**Entries provided:**
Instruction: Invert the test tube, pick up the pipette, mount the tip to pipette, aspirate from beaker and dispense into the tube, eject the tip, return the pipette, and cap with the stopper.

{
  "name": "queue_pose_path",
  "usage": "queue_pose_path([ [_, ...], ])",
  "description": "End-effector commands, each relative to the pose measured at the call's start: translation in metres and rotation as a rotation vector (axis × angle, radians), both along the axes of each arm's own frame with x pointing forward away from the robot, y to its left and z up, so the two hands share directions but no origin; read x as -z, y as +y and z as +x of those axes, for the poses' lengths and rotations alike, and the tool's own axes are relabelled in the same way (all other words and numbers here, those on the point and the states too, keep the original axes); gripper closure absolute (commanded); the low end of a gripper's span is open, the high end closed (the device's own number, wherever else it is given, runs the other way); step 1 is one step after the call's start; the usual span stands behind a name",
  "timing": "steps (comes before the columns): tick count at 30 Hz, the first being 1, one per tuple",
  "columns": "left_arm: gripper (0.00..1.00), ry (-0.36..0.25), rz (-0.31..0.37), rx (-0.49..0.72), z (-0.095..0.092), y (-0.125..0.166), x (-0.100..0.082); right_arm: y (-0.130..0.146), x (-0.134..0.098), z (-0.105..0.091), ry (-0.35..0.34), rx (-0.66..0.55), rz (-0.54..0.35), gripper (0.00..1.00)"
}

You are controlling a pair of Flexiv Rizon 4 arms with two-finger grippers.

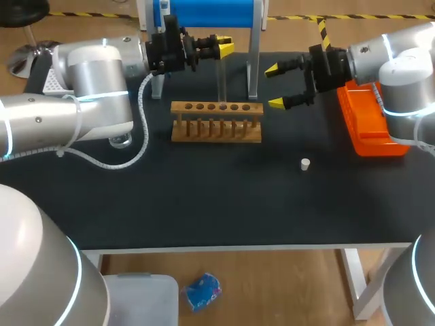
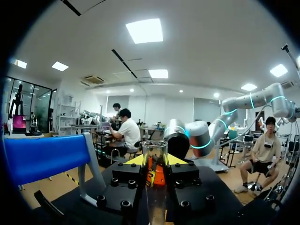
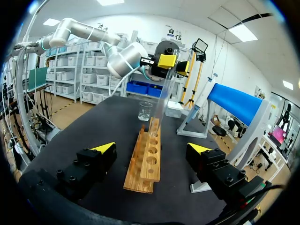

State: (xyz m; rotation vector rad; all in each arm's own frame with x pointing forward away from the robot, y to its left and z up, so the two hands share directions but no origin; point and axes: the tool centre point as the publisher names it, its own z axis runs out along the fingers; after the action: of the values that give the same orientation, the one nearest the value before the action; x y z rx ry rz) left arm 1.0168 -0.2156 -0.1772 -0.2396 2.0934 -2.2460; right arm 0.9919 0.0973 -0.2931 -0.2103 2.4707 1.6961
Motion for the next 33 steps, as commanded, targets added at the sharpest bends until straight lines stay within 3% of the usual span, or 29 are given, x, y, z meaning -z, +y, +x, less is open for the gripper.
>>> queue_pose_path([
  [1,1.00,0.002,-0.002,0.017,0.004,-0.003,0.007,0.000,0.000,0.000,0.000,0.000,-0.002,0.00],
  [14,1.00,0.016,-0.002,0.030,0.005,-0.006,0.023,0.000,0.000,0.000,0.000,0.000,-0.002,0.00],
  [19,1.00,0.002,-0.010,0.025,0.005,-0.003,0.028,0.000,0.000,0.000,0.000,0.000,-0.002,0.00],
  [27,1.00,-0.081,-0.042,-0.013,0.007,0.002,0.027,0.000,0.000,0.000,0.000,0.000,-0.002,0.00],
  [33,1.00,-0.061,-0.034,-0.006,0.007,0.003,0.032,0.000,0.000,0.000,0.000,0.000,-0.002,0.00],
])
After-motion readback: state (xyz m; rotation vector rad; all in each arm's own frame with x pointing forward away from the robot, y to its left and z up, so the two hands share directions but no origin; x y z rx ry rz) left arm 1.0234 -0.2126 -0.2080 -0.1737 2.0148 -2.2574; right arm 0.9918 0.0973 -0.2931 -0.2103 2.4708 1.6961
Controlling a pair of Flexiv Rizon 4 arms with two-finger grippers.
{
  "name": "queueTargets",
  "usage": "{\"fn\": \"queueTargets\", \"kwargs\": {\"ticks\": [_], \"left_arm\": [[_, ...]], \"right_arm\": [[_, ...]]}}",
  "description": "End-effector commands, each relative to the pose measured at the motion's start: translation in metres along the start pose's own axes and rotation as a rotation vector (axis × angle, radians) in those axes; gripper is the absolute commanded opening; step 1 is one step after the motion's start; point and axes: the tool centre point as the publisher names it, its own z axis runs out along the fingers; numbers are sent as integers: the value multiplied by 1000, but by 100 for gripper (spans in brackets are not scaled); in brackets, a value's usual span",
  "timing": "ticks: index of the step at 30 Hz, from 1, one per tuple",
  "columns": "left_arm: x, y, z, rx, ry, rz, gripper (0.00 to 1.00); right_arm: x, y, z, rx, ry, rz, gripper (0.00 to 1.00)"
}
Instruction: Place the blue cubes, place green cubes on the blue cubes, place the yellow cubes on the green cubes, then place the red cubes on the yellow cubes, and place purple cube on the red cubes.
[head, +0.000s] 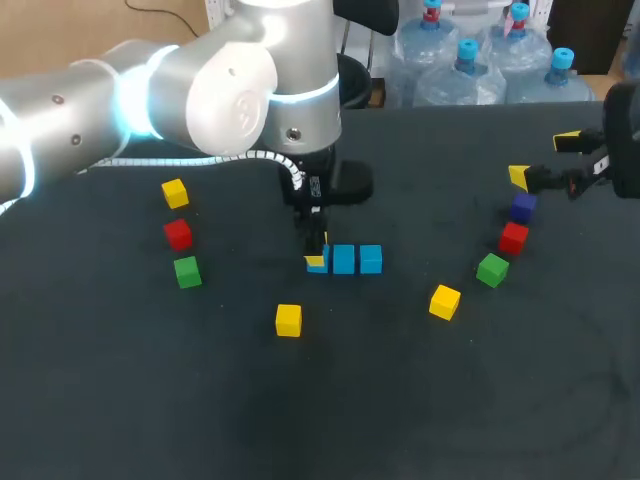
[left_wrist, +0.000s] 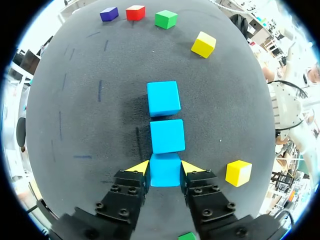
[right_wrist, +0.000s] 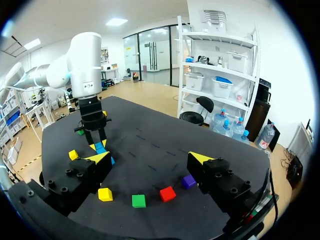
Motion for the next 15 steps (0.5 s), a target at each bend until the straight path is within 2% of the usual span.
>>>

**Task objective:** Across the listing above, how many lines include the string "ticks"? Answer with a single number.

**Expected answer:** 2